Within the entries below, find the portion that opens with the line containing "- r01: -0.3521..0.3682" and closes with the line containing "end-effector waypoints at". Retype that portion exactly and only.
= = = = =
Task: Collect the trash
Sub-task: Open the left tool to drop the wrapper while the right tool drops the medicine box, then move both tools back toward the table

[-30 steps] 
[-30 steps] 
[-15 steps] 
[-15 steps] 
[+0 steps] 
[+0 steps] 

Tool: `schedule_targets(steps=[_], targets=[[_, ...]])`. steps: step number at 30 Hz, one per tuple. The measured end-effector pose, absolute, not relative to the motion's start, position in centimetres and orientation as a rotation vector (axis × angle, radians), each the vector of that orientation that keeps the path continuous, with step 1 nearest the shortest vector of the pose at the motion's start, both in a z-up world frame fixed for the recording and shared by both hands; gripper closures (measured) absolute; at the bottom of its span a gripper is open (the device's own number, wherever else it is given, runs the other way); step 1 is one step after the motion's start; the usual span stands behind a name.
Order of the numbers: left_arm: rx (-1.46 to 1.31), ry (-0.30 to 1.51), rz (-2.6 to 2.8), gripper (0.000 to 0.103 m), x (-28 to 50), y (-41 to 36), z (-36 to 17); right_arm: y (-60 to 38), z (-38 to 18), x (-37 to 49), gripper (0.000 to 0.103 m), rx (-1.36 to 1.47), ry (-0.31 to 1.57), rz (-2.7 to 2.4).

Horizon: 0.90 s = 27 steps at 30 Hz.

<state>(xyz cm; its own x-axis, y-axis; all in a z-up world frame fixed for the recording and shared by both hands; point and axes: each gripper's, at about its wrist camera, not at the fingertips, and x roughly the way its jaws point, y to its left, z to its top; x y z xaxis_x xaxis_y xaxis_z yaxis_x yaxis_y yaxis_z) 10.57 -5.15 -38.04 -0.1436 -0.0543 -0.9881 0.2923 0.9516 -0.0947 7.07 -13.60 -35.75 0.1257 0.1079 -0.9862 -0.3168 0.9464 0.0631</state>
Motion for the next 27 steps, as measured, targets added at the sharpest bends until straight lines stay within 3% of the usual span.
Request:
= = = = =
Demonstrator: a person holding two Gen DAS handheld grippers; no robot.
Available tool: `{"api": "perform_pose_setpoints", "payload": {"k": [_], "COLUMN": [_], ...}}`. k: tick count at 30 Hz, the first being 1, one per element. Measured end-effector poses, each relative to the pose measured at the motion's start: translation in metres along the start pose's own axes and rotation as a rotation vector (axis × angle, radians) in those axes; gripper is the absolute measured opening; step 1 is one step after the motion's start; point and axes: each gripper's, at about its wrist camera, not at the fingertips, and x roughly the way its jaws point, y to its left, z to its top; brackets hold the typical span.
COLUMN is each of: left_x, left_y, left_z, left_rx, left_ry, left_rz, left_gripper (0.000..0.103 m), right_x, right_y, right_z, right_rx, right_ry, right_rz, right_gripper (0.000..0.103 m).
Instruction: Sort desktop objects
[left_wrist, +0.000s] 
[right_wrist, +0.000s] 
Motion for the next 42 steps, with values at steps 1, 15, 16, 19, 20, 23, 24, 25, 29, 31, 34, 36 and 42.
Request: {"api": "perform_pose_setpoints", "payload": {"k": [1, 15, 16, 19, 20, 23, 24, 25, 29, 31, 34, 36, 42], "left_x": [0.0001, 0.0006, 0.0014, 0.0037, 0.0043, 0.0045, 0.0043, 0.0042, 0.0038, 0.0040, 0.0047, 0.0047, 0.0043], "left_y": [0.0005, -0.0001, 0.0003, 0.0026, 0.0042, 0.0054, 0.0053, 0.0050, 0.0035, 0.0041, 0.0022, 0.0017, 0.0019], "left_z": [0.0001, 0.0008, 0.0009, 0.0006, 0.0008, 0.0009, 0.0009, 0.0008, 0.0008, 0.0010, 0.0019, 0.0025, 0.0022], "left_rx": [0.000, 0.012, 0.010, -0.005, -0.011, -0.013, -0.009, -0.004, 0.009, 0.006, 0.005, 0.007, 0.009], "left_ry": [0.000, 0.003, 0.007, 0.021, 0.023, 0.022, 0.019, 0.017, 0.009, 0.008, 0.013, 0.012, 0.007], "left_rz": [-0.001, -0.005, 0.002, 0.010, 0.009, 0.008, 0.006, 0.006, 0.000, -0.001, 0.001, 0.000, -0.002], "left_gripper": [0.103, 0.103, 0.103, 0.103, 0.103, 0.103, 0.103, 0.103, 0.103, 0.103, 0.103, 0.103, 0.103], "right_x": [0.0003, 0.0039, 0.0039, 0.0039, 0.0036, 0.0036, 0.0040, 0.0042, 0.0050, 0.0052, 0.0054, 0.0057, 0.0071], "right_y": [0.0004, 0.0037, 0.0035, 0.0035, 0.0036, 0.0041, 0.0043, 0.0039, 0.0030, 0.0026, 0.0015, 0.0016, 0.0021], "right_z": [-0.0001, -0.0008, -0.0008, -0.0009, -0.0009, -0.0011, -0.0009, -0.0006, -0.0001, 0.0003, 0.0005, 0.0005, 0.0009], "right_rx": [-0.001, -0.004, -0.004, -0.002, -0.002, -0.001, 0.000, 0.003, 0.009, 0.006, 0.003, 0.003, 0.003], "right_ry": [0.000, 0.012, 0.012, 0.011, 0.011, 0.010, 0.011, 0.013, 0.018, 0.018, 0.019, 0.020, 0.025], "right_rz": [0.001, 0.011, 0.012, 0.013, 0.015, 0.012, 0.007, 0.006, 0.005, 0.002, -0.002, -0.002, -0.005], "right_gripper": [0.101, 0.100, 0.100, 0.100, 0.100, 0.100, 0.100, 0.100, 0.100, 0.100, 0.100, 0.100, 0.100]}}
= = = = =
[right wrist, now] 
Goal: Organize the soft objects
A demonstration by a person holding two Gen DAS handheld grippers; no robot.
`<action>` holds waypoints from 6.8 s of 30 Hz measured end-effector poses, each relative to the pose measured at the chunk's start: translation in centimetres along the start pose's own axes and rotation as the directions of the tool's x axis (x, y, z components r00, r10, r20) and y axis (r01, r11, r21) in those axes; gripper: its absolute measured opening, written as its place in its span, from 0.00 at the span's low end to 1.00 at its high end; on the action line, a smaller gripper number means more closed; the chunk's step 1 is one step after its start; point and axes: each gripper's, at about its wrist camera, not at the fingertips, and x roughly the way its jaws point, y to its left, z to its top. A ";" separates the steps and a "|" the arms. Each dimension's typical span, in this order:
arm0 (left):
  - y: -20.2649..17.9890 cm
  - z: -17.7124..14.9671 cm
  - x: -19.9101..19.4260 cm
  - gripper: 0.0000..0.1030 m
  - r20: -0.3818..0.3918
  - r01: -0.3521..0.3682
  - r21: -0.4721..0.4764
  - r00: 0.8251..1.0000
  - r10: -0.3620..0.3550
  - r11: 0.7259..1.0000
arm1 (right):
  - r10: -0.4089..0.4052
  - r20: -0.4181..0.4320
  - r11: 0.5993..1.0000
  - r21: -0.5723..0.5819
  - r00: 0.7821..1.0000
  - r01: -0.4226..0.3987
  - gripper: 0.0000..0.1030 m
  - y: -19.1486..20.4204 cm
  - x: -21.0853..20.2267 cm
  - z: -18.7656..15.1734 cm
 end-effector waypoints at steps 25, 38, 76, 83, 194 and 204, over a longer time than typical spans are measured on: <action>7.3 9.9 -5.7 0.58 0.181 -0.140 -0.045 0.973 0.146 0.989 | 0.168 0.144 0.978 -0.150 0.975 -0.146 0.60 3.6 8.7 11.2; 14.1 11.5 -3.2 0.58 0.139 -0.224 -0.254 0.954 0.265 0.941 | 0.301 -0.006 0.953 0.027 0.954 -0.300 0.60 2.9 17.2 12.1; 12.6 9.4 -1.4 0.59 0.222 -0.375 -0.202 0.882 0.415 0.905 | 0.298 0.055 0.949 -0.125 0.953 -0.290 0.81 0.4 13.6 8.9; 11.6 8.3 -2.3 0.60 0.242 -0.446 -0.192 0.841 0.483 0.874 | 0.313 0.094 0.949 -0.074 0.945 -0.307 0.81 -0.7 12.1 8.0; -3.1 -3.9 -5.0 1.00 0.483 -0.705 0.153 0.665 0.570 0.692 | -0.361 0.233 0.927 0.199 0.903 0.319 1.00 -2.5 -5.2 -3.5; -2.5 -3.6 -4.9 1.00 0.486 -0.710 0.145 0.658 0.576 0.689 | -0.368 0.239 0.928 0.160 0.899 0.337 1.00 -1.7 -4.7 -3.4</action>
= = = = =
Answer to the problem =
  - r01: -0.3521..0.3682
  - r21: -0.4721..0.4764
  - r00: 0.8251..1.0000
  - r10: -0.3620..0.3550
  - r11: 0.7259..1.0000
arm1 (right):
  - r10: -0.4089..0.4052
  - r20: -0.4181..0.4320
  - r11: 0.5993..1.0000
  - r21: -0.5723..0.5819
  - r00: 0.7821..1.0000
  - r01: -0.4226..0.3987
  - gripper: 0.0000..0.1030 m
  - y: -19.1486..20.4204 cm
  - x: -21.0853..20.2267 cm
  - z: -18.7656..15.1734 cm
 end-effector waypoints at steps 25, 38, 76, 83, 194 and 204, over a longer time than typical spans are measured on: <action>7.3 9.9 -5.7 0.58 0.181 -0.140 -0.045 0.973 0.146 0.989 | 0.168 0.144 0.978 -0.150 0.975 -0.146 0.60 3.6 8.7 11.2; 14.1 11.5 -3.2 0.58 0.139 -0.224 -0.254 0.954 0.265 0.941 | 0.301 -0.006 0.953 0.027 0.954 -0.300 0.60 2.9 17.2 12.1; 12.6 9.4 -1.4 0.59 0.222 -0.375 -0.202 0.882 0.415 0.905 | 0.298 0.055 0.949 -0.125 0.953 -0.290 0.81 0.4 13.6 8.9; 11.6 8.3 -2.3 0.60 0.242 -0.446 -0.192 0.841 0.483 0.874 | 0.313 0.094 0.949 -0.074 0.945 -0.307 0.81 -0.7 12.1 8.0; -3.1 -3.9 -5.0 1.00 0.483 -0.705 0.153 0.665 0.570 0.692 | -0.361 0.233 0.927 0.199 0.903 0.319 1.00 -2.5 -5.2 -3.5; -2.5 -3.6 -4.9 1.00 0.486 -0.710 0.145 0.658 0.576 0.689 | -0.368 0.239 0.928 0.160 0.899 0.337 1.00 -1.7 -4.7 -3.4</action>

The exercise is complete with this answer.